Since these pages need to be shared among two host processes (the
UML kernel and its child), they are allocated through mmap()
backed by a temporary file.
Actually, I guess that the whole UML memory is allocated as mmap()'ed
pages from a temporary file: the UML kernel creates a file the size of the
requested memory, and when it has to satisfy a memory allocation it
just mmap()'s a page from that file. Correct?

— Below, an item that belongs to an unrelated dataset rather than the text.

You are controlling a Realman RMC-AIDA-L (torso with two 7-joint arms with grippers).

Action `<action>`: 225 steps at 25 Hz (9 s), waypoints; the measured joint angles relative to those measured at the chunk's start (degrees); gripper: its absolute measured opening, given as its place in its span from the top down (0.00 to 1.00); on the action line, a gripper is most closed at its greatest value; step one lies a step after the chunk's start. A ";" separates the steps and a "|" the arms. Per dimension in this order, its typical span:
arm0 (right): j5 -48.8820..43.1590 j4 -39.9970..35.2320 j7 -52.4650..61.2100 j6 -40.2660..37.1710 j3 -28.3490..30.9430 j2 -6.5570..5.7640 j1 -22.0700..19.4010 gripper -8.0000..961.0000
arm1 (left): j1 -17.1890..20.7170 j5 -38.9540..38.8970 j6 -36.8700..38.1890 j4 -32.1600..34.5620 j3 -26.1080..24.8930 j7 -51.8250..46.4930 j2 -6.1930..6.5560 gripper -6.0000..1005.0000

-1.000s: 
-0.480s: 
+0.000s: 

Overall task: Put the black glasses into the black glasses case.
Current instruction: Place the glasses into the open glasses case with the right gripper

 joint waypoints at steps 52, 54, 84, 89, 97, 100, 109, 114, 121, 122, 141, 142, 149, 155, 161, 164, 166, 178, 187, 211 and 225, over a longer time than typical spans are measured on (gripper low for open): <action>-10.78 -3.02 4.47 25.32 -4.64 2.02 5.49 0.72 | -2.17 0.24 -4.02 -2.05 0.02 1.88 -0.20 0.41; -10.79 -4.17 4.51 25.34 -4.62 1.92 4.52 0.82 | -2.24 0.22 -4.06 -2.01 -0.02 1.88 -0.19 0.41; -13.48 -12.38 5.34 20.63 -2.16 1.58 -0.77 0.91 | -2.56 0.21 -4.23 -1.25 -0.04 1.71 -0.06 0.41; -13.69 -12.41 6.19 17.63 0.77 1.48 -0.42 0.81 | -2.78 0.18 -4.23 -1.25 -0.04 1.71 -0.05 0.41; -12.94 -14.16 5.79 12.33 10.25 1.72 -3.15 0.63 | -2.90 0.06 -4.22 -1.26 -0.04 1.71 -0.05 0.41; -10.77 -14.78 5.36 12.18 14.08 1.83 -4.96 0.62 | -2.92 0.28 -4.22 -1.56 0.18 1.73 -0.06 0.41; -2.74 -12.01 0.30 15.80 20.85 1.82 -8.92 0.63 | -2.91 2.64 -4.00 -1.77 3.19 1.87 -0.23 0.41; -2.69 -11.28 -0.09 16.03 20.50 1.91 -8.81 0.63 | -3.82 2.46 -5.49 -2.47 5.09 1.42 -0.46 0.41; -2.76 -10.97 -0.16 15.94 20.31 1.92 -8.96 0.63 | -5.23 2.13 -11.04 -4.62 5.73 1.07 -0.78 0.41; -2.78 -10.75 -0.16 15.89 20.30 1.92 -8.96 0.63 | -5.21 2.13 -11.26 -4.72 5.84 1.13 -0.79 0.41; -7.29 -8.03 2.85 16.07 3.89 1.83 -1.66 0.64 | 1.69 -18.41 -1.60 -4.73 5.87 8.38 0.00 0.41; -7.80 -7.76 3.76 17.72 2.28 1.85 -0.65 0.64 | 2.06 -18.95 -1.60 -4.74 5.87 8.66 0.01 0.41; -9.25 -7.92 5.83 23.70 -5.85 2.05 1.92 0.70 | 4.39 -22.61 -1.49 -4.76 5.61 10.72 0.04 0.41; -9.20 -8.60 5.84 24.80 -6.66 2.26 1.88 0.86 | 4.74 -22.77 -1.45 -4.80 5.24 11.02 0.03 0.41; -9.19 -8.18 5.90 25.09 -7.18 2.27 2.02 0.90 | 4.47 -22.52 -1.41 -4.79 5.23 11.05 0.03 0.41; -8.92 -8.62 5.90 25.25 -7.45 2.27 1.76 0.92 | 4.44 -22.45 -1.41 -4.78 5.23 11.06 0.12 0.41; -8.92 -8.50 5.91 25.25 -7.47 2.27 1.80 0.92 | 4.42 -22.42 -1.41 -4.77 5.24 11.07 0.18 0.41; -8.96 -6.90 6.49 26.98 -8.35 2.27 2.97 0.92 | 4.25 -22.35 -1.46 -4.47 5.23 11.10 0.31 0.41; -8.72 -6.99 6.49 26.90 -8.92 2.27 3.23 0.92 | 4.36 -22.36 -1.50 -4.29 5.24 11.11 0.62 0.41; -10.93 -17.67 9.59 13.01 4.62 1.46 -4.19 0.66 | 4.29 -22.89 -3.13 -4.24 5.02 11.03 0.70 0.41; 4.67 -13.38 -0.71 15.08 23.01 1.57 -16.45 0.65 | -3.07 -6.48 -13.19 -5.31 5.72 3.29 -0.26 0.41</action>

In addition, *every* syscall generates a SIGTRAP to the UML kernel
process, which handles it. The advantage of SKAS0 over TT is that
memory management syscalls allow the separation of kernel and process
address space, but every other syscall needs to be handled exactly as
in TT: e.g., open() needs to map paths using the UML filesystem, etc.
Right?
Now a final question: according to the above `ps` output, the shared
memory among UML processes is ~13GB each. If the above is correct,
only the UML kernel process should have large shared memory. Is this
due to `top` misreporting shared memory occupation? (CentOS 5.x w/
stock kernel) Or could it be rather a feature of the program that was
running in the UML? (a data-intensive scientific application)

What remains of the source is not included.